Thank you, mom, for not forgetting about me, your healthy son. Thank you for making sure I always have fun playdates and for giving me veto power over whose house I go to, no matter how desperate you are. Thank you for emailing my teacher at the last minute so I’m not too surprised by who’s picking me up on unexpectedly long hospital days. Thank you, mom, for waking up early to bake homemade bread for the Teacher Appreciation Brunch. And for running back home to get my library book on library day so I can check out a new one. Thank you for arranging for friends to take me swimming all summer even though Austin can’t get wet. And for sneaking yogurts into my lunchbox so I can eat them away from the watchful and (understandably) jealous eyes of my brother. Oh, and speaking of jealous, thank you for listening with respect and not getting mad when I say I’m jealous of him, even if it makes your blood boil a little. Thank you, mom, for making sure I know that I’m remembered and heard and loved.
And thank you to my mom for always managing to fit in a several-hour visit to the hospital every single day we’re there, no matter how busy you are. Thank you for shooing me away and sending me home even if Austin is screaming in your arms as I leave. Thank you for reassuring me that it will be okay and for always telling me how okay it was when I get back. And thank you for valuing my daily workout as much as I do and making sure I have time to go for a run. Thank you for loving every second you spend with him in your arms and for making it seem like I’m giving you a gift when you’re really doing me a favor.

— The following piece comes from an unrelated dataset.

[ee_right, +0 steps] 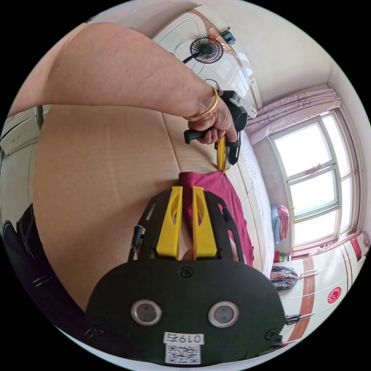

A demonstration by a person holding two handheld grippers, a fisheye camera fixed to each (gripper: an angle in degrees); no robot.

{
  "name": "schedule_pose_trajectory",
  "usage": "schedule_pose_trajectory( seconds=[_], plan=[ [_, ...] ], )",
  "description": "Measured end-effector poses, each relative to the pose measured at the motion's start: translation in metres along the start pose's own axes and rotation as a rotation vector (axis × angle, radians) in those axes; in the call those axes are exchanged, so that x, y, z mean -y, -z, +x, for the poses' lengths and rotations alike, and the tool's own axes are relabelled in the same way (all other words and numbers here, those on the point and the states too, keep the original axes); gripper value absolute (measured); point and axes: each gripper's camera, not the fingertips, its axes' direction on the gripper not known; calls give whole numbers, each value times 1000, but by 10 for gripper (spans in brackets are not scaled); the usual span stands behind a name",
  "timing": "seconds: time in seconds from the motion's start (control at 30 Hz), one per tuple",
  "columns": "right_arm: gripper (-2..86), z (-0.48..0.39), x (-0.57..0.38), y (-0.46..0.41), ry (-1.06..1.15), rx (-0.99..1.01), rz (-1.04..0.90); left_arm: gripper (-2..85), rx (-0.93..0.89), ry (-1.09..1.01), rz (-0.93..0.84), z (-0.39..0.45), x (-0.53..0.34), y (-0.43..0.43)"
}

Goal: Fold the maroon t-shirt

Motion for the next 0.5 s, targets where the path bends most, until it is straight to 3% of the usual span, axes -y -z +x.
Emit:
schedule_pose_trajectory(
  seconds=[0.27, 0.5],
  plan=[
    [71, 8, 1, 13, 23, 2, 25, 16, -73, 46, 6, -10, 10, -5],
    [90, 25, -2, 34, 15, 58, 59, 14, 16, -18, 37, 11, 17, 7]
  ],
)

Thank you, mom, for taking care of me when I’m sick.
And thank you, mom, for taking care of me when my brother is sick.
And thank you, my mom, for taking care of me when my son is sick.
April 22, 1986 was a Tuesday. I had just finished last period gym class and was in the locker room with my 7th grade gang of girlfriends deciding whose house to go to after school. This decision usually involved three factors: whose house followed the same walking route as wherever our gang of boyfriends was headed, whose house had the best snacks and whose mom didn’t mind when her home was invaded by twelve giggling girls. (We did not travel light in those day.)
I, so often the ringleader, shook my head and said, “Can’t. I have a doctor’s appointment.”
“Again? You had one last week! Is this about that thing in your eye again?” asked one girlfriend referring to an unexplained stye the week before.
“No, my mom thinks I have diabetes.” I said this casually because I didn’t really think it could be true. I suppose if I had thought about it carefully enough, as I would years later, I’d have been able to admit that I wasn’t myself lately. I was tired and cold, lacking some of my usual tom-boy-but-girly-girl, jock-in-cute-clothing energy. I didn’t feel like myself. But I still didn’t think I could have that.
“No WAY!” Sarah shouted, suddenly all riled up. “My sister has diabetes. There is NO WAY you have it.”
There, she was clearly an expert. Pit her against my mother and her dog-eared Dr. Spock book. So what if I’d been chugging through the week’s supply of milk by Wednesday? So what if I’d gone from already thin to downright gaunt? Sarah knew what she was talking about.
But I parted ways with my friends and trudged on home where my mom and my six-week-old brother escorted me to our pediatrician’s office. I guess I wasn’t really surprised when he walked through the door, after checking the results of a quick finger prick blood test, placed his hands squarely on my knees and looked me in the eyes. This grandfatherly man, who I’d known all my life, now on the verge of retirement.
“Does diabetes run in your family?”
“Nope.” Still casual.
“Well, now it does.”
That was the first time a doctor’s words changed my life.
He told us to go home, pack a bag and head to Rainbow. All of this sounded fine to me until he said I’d be in the hospital for five to seven days. That was not okay. Chronic disease or not, I had a school dance to go to on Friday afternoon. And hospital or not, I had a boy to slow dance with.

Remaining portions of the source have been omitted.